Exercise objective - Would you write out, exactly as they stand, all lines from the one containing "Provide marker(s) on the yellow bottle" through the end of the listing below, and only those?

Material provided -
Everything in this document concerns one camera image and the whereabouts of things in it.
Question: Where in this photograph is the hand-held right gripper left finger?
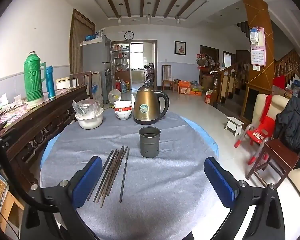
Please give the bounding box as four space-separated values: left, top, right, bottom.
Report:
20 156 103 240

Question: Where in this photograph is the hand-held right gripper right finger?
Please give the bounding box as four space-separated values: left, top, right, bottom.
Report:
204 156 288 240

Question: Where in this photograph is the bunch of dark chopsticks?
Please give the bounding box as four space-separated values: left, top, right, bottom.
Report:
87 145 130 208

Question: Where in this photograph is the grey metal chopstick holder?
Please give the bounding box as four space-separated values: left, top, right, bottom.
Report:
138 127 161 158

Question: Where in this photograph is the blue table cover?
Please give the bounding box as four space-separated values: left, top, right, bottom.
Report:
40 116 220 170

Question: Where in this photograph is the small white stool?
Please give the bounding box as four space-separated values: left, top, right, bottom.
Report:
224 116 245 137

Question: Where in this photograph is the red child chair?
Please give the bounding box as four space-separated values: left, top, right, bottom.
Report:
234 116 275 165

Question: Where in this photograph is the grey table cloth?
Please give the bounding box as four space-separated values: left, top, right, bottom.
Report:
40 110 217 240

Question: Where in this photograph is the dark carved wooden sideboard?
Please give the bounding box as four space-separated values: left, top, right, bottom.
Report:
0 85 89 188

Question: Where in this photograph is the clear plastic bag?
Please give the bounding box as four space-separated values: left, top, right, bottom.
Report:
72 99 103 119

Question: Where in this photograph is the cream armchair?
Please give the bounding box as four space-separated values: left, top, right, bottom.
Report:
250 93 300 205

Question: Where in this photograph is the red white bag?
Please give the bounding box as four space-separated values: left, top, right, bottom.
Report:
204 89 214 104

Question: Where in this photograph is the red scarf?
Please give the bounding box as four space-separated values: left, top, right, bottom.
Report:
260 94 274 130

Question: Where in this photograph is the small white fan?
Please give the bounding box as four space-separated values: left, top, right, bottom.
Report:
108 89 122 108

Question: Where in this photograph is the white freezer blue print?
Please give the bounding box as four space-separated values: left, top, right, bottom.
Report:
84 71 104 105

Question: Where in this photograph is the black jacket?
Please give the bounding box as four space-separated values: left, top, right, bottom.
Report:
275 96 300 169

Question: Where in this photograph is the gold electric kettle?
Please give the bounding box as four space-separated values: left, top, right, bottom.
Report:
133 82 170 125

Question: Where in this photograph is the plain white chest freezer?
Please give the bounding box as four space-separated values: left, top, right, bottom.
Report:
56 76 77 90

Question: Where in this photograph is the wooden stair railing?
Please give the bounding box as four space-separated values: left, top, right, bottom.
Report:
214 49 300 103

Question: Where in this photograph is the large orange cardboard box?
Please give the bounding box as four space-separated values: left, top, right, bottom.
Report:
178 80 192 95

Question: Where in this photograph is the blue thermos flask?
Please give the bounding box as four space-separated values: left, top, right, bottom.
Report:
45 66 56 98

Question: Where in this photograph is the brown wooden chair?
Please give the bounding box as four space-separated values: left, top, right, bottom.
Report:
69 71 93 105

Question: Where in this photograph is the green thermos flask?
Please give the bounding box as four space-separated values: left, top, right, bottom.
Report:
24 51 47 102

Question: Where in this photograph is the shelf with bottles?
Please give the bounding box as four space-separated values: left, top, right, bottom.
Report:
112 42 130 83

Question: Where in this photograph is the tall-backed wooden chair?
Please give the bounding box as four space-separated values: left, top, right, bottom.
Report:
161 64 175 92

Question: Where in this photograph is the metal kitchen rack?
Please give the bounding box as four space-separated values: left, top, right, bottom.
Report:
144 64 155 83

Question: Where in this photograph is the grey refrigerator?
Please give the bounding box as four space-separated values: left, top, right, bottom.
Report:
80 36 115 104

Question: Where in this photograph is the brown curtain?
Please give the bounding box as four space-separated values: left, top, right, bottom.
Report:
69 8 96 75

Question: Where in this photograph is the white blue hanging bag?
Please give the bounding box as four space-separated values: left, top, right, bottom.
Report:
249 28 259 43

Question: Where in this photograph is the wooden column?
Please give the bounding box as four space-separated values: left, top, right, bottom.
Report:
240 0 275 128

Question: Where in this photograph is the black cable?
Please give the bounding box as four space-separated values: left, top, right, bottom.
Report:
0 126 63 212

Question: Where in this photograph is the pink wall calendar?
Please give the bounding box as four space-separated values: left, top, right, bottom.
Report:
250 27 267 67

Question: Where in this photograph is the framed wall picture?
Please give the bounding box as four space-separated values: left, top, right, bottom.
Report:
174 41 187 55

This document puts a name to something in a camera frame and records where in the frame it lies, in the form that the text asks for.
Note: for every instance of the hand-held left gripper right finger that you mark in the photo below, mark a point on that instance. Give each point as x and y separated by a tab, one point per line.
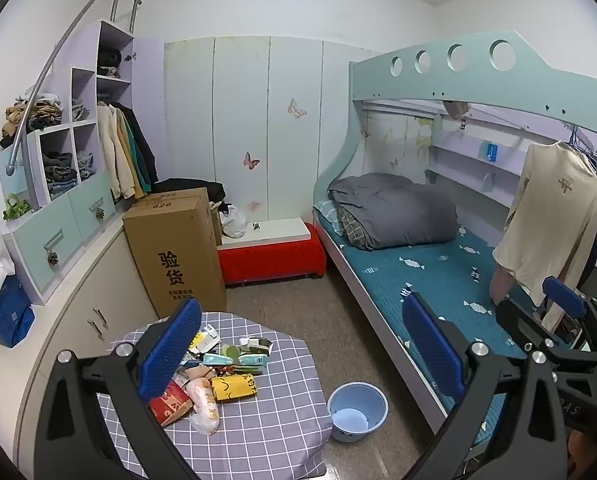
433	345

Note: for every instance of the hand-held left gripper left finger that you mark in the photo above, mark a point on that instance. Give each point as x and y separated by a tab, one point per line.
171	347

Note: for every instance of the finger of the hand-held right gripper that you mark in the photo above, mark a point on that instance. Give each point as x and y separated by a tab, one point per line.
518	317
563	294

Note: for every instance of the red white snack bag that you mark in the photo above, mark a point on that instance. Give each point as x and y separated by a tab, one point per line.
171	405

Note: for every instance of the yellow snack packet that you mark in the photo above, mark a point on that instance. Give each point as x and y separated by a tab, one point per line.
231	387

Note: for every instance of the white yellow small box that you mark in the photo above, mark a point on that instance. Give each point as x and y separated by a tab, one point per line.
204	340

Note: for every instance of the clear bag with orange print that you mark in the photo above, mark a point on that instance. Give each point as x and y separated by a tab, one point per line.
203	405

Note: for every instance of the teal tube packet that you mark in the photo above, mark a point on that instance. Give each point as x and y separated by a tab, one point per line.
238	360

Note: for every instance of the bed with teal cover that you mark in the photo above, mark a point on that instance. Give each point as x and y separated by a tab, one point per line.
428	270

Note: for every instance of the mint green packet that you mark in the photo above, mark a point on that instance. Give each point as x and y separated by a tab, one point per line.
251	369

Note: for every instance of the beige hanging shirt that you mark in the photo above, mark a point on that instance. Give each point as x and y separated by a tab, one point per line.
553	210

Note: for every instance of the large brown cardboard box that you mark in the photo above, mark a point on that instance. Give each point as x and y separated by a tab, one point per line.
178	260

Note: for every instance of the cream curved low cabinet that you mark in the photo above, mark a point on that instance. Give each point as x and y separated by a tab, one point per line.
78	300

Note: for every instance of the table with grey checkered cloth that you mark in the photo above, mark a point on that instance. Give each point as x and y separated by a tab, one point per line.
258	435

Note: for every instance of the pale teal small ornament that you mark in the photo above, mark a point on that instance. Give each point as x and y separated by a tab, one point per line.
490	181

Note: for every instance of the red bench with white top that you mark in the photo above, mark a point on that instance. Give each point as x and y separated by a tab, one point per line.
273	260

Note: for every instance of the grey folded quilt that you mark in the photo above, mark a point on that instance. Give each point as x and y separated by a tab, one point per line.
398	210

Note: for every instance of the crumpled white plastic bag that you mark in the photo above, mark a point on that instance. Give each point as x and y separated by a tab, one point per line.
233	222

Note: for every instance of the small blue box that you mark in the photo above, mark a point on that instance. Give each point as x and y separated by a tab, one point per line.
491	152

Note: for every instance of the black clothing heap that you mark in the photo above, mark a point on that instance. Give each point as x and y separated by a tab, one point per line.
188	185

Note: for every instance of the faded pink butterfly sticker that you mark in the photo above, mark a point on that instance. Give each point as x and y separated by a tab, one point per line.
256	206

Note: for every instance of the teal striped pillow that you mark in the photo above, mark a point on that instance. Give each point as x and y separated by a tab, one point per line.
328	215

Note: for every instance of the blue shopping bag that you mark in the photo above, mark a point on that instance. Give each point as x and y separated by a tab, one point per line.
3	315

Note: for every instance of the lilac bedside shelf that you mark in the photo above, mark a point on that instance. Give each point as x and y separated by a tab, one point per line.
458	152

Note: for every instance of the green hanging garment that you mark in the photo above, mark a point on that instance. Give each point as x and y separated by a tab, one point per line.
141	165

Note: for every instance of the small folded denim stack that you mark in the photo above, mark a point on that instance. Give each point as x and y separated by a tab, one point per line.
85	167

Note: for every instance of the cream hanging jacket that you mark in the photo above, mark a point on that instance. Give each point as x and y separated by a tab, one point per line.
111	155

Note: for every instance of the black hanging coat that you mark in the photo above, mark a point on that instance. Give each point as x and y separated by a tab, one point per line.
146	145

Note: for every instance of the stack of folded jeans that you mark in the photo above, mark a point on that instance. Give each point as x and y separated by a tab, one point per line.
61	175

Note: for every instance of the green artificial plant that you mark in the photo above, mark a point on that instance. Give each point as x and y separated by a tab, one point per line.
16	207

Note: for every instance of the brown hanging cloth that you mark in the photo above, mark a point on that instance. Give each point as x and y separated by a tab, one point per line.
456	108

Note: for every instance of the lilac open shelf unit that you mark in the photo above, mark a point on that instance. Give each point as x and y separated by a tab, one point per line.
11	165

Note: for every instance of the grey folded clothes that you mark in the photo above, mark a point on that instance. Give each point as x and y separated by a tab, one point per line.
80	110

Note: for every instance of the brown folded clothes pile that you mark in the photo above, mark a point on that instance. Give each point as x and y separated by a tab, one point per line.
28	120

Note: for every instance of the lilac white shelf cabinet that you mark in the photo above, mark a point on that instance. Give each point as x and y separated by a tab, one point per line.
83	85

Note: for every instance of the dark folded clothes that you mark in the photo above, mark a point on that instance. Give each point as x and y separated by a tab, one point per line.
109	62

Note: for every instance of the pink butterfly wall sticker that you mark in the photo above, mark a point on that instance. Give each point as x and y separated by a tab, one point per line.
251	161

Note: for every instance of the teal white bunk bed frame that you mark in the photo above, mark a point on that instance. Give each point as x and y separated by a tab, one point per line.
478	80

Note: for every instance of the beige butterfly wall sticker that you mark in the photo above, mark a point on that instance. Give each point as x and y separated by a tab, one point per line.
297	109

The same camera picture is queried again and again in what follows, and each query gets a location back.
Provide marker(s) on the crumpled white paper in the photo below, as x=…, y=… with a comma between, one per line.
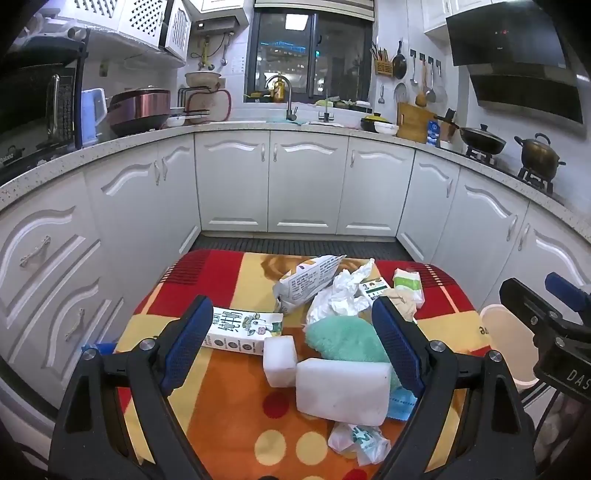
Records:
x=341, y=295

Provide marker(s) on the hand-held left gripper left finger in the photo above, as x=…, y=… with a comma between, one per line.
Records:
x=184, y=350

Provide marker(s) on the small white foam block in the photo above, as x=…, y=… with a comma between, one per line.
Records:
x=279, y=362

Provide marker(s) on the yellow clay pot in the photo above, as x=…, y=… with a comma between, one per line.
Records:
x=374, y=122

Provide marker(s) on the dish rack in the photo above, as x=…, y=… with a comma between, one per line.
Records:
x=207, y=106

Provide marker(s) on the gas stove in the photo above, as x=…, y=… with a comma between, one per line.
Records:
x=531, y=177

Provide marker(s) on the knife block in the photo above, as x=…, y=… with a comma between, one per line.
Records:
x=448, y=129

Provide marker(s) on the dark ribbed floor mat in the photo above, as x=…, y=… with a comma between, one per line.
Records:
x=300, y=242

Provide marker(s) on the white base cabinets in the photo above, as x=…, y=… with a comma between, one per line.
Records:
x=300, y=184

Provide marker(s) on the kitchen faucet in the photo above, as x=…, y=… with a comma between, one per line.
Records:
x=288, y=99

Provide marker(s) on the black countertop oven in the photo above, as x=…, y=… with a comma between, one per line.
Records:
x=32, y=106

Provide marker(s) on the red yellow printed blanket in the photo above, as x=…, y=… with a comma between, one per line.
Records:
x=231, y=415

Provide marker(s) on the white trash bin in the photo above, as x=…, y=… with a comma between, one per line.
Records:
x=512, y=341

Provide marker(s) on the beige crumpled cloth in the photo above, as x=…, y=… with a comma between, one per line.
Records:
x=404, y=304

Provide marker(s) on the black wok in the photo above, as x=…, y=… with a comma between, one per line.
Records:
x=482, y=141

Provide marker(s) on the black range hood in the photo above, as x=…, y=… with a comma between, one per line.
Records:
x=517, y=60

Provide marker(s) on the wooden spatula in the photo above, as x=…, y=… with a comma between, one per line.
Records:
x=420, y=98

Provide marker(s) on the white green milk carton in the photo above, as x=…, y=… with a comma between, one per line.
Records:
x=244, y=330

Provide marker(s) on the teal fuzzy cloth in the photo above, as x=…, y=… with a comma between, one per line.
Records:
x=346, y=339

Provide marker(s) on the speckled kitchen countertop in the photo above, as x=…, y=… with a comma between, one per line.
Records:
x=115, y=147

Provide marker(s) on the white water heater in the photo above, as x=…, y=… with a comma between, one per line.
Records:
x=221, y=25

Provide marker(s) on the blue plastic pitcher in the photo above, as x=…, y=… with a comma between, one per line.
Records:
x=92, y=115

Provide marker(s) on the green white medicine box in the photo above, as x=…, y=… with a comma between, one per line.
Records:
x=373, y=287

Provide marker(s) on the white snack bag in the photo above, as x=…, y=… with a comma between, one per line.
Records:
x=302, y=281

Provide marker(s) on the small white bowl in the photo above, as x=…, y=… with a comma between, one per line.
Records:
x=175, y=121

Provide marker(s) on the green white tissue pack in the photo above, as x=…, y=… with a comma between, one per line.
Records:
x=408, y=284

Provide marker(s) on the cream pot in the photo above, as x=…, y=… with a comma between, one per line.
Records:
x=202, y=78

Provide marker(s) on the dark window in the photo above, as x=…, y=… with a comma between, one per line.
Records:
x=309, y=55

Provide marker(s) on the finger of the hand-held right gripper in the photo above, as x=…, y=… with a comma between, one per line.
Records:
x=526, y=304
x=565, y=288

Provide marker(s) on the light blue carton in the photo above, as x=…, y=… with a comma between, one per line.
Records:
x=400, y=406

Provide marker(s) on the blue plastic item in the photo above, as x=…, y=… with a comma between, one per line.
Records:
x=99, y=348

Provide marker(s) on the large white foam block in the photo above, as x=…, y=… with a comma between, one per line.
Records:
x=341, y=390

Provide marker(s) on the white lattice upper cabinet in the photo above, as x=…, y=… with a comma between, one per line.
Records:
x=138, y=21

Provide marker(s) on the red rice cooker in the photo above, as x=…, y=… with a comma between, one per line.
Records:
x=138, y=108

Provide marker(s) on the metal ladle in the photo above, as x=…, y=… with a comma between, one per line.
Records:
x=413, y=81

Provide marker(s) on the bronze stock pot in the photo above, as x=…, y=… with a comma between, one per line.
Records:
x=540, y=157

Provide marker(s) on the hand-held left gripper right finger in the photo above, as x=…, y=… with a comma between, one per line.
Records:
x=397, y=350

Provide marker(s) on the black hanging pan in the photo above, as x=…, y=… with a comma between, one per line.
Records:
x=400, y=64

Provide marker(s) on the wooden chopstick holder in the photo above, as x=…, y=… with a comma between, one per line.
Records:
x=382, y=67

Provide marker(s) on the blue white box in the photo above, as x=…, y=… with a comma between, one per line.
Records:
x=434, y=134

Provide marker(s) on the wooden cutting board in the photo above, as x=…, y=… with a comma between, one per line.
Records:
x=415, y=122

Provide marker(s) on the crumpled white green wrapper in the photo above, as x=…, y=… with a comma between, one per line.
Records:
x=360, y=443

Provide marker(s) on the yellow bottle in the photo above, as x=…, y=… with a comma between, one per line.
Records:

Expected answer -
Provide marker(s) on the yellow bottle in the photo above, as x=…, y=… with a comma between, one per line.
Records:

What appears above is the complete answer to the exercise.